WORK REQUIRED | From the first line of the data below through the line holding "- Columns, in", write out each line exactly as it stands.

-------- PROVIDED RECORDS --------

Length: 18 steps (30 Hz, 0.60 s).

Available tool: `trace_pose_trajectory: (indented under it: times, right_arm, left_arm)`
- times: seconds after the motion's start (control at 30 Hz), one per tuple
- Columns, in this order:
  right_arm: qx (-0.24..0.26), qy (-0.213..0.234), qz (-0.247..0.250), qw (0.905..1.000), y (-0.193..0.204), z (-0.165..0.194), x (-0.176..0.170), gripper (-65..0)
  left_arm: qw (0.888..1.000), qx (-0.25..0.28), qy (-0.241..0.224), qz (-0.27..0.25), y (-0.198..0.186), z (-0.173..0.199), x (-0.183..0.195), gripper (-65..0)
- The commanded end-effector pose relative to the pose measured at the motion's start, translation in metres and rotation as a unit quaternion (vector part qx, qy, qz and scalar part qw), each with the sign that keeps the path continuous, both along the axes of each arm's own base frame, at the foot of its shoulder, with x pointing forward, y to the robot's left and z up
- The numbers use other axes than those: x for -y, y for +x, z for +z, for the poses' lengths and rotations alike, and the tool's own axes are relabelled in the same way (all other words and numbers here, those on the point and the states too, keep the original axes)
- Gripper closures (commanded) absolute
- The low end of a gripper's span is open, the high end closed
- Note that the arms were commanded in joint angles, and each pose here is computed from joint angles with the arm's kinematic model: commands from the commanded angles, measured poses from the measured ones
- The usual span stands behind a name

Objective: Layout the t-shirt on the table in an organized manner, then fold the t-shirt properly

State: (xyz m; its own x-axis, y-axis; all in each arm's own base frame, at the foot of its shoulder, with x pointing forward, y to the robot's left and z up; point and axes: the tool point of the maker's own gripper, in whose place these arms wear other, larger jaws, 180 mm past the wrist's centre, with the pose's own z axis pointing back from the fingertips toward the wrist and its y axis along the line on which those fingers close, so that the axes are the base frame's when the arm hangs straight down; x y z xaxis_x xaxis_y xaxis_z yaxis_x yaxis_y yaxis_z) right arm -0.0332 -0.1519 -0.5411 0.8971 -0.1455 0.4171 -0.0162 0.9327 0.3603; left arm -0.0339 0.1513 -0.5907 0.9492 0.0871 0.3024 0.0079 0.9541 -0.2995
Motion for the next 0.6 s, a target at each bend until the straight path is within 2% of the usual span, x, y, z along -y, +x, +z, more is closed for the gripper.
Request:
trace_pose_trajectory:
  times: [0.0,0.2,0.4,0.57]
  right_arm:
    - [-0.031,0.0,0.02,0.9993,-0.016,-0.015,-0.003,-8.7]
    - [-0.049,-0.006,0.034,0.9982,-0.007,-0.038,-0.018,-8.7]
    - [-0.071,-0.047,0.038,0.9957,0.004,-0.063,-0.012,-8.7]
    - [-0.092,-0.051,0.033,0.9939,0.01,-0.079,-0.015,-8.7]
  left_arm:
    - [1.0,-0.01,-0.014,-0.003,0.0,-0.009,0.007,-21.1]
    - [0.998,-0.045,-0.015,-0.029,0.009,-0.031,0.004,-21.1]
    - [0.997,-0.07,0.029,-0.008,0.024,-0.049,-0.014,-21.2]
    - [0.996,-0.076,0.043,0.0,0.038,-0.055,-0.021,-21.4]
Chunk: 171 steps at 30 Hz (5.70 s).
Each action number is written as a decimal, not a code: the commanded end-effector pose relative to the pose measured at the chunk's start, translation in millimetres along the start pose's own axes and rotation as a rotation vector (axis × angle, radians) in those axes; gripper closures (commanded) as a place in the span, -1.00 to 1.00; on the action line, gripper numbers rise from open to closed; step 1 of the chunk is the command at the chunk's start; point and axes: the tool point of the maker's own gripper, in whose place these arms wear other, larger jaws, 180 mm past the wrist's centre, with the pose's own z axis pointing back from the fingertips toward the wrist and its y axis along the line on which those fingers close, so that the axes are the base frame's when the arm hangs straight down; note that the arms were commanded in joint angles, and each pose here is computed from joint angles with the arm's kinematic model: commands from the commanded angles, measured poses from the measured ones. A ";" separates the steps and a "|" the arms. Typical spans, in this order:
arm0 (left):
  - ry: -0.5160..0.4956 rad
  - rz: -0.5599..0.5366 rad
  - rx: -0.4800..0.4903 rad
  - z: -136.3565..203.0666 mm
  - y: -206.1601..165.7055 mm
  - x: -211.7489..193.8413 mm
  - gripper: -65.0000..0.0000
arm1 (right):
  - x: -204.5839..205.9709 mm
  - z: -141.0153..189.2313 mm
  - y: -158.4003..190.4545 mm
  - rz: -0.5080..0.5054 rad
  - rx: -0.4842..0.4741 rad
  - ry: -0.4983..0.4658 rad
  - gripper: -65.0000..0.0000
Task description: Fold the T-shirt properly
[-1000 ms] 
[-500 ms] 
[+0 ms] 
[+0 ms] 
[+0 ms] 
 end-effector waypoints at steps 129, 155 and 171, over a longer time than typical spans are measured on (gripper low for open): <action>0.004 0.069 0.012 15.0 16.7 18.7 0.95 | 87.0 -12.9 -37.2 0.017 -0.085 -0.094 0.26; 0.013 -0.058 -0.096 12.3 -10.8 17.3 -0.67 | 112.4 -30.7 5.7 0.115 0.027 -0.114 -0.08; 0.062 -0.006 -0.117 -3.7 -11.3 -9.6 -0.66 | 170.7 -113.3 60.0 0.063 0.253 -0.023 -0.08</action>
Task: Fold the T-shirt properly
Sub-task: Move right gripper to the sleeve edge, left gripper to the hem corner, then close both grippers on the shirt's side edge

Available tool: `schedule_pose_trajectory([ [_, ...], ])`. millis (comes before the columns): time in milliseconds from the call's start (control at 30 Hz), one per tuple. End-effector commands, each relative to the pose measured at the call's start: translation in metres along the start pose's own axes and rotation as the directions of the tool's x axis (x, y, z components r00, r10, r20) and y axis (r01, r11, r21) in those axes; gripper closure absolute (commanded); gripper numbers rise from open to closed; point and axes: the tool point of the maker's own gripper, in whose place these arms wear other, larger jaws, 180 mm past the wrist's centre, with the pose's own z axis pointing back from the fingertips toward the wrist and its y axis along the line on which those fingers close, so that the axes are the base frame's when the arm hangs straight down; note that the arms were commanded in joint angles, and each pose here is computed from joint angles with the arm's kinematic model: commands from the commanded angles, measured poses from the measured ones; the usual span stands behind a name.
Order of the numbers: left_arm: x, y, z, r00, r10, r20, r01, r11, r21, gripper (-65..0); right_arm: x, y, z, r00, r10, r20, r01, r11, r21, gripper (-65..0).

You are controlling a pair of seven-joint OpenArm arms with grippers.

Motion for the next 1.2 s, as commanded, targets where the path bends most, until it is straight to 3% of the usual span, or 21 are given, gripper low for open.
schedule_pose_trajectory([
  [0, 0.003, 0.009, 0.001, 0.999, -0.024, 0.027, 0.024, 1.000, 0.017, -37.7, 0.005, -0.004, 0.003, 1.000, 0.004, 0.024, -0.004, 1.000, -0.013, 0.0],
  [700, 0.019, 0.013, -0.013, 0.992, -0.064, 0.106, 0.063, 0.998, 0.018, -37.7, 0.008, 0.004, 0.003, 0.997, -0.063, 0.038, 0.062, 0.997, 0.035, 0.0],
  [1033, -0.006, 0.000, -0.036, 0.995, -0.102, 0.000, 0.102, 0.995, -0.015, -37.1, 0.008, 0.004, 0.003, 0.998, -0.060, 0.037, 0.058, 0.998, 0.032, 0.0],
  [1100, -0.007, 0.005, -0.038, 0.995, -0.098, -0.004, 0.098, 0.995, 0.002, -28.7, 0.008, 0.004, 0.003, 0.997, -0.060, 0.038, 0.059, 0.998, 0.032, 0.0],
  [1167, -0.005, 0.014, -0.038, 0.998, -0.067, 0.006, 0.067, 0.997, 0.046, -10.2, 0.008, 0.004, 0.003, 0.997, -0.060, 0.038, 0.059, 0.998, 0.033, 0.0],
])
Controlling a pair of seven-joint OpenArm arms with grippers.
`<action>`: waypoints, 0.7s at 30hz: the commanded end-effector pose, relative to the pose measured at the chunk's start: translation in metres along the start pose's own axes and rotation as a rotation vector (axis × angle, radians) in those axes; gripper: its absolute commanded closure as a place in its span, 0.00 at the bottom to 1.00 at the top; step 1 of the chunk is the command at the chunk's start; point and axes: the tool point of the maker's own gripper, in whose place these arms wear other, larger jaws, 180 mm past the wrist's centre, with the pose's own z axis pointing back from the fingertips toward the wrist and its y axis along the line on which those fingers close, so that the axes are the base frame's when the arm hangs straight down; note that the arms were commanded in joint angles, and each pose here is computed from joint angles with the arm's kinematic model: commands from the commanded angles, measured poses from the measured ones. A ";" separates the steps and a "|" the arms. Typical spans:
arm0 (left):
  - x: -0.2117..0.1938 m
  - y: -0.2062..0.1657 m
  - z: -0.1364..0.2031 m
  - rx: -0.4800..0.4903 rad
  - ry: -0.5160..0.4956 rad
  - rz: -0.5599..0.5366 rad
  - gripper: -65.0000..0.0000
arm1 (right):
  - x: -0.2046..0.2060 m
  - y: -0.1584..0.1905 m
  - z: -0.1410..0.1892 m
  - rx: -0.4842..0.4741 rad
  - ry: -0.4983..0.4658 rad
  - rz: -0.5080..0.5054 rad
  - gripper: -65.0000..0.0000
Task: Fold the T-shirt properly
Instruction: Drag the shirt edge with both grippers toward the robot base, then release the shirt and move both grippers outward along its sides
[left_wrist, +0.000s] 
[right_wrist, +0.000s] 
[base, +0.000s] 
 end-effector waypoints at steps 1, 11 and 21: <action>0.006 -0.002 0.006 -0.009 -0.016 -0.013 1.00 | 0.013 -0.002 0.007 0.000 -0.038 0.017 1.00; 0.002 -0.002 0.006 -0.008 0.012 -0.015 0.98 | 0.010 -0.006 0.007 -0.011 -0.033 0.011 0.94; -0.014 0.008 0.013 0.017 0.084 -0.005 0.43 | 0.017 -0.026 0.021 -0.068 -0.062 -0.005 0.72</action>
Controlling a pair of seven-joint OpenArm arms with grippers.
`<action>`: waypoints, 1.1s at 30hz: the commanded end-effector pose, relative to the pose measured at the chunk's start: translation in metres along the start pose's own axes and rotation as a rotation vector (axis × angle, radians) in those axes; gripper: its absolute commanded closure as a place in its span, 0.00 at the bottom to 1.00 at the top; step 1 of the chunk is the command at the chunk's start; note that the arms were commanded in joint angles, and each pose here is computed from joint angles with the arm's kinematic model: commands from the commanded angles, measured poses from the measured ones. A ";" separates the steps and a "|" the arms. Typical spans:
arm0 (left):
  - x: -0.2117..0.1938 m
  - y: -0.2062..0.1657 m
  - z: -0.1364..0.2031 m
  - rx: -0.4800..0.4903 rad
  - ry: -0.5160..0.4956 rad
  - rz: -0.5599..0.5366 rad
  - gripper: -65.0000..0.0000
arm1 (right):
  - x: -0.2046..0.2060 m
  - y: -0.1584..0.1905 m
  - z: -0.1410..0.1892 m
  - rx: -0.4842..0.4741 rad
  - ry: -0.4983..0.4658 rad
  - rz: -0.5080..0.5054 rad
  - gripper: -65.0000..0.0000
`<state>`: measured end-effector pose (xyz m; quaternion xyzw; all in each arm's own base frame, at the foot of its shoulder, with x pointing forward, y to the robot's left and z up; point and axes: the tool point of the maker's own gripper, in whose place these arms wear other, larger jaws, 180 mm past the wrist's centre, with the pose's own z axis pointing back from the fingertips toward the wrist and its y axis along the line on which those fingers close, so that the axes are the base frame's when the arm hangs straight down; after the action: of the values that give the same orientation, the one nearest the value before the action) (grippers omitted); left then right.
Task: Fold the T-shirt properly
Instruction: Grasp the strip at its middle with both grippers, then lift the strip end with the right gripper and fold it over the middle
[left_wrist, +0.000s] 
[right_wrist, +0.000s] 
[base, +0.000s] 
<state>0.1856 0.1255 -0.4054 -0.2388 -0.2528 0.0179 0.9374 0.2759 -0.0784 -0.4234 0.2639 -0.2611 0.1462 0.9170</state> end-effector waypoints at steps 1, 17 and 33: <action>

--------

TASK OUTPUT |
Length: 18 steps (30 Hz, 0.60 s).

Available tool: `trace_pose_trajectory: (indented under it: times, right_arm, left_arm)`
- times: seconds after the motion's start (control at 30 Hz), one per tuple
- Columns, in this order:

No other output belongs with this exercise.